CEOs Get Richer, The Rich Battle The Richer On Long Island, Biden In Asia Has A New Anti-Israel Press Secretary, Schools Deal With Too Few Students And Too Much Money
CEO pay packages reached a record last year. Pay jumped by 12 percent for most CEOs to a median average of $14.7 million.
Investors voted to disapprove of the pay packages of some 20 top executives. Among the disapproved was the decision by the board of JPMorgan Chase to add a $50 million retention bonus to Jamie Dimon’s compensation of $84.4 million.
Shareholder votes on compensation packages are non-binding on the directors who are duty-bound to represent the interests of those shareholders.
President Biden hopes his visit to Asia will win back allies who now do the bulk of their trade with China. The Biden plan will not “launch negotiations” as originally planned but will start consultations as a predicate to negotiations. It “offers a far less sweeping multinational structure [than Obama’s] that has some in the region skeptical about what it will add up to…. A number of countries … have privately expressed concern that it may be an empty exercise.” NYT.
The Biden administration’s … economic strategy … falls short of traditional trade pacts that include aspects such as market access …”. Matthew Goodman, Senior VP, Center for Strategic and International Studies, speaking to The WSJ, which says that by not opening access to our markets the deal dooms U.S. exporters and manufacturers “to a second-fiddle role”. Score one for America’s protectionist trade unions.
The fact that Biden had a special courier fly some 7,000 miles from D.C. so that he might sign a $40 billion aid package for aid to Ukraine, which is not in Asia, might have suggested that Biden’s visit is another Obama-style pivot for Europe to Asia that ended up traveling 360 degrees.
Karine Jean-Pierre, who has replaced the cool Jen Psaki as White House press secretary, adds to the ranks of administration Israel critics, which some see as a cover for antisemitism. Ms. Jean-Pierre has attacked supporters of pro-Israel lobbying groups as the “antithesis” of American values, and applauded Democratic members of congress who boycotted AIPAC conferences.
“The views expressed by Ms. Jean-Pierre are not consistent with the pro-Israel position of President Biden and his administration," says an AIPAC spokesman. Bernie Sanders says the “progressives’” battle against pro-Israel groups is “a war for the future of the Democratic party.”
The really rich take on the merely rich in East Hampton, Long Island. The really rich celebs and Wall Streeters land their planes and helicopters in the East Hampton airport, which can accommodate large jets, every 90 seconds, creating noise problems for the merely rich locals who want to limit flights. Which they are proposing to do.
One local opponent of the plan explained to the WSJ that on a single day he flew to Washington to push an environmental bill, then from Dulles to White Plains to drop off a friend, and on to his home in East Hampton. “I was exhausted after dinner with the senators. Having the airport in East Hampton made my life easier.” His hard-hearted neighbors are unsympathetic and are proceeding with plans to limit flights.
Some want to convert the airport’s 600 acres to affordable housing. That plan would surely unite the merely rich and the very rich.
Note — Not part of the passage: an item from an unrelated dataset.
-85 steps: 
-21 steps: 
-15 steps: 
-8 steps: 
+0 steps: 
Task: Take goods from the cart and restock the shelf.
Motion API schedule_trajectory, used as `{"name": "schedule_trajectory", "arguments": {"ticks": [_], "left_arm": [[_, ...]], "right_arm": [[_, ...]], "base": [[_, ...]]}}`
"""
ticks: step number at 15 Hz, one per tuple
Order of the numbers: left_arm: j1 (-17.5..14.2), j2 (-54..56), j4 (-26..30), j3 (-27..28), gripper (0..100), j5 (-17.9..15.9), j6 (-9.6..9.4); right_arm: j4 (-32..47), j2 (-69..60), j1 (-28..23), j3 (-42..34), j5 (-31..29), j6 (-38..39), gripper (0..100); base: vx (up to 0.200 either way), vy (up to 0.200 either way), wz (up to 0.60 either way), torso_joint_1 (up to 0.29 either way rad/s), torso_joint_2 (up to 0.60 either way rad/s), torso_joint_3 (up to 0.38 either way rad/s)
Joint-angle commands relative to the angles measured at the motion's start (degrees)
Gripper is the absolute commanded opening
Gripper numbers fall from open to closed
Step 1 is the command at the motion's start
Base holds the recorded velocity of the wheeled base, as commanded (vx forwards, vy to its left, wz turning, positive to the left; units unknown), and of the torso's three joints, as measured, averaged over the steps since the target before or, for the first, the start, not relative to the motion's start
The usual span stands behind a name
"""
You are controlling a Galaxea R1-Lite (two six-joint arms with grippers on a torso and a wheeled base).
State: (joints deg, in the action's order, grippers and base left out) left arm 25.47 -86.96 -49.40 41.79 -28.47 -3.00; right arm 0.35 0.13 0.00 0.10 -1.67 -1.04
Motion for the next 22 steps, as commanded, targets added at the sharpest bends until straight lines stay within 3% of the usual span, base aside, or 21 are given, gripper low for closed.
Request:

The education wars are not confined to what is being taught in America’s classroom, or what should and should not be taught. The administration, long in thrall to the teachers’ unions, has declared war on some 7,000 charter schools with a set of rules that makes it almost impossible for them to operate, and left-leaning local governments are attempting to eliminate high schools with competitive admission standards.
Most studies show that the performance of inner-city minority students in public charter schools, selected for their kids by their parents, far exceeds those in the public schools dominated by the teachers’ union, who have riled parents by insisting that schools remain shut down during the covid crisis, while shops etc., were allowed to open.
An initial report of the Department of Education shows that public school enrollment dropped by 3.8 percent, or 2,000,000 students in the 2020-2021 school year compared with a year earlier. Catholic school enrollment rose, as did enrollment in non-religious private schools. This exercise of parental choice has several districts worrying that their budgets will be adversely affected. Public schools are headed for “a financial cliff” warns the NYT.
The federal government sent $190 billion to schools during the pandemic, with districts with high-need students getting more per student than others. A survey of 21 large school districts found nearly all behind on their plans to spend the windfall. If they don’t by 2024, they will have to return it. Paying existing staff more in return for summer work has not proved sufficiently attractive to command much spending. Whether school boards will make a note of that in time for the next teachers’ strike is not known.
At least 40 states have lowered the bar at which shoplifting becomes a felony. In California thieves can heist up to $950 worth of stuff and still be charged only with a misdemeanor. Some stores report thieves who make several visits a day, each time remaining below the limit. Thefts in some two-thirds of the states in which the bar has been lowered have risen reports The WSJ. Nationwide, small businesses report a 54 percent increase in shoplifting last year. CVS reports a 300 percent increase since the pandemic began, and has closed several stores.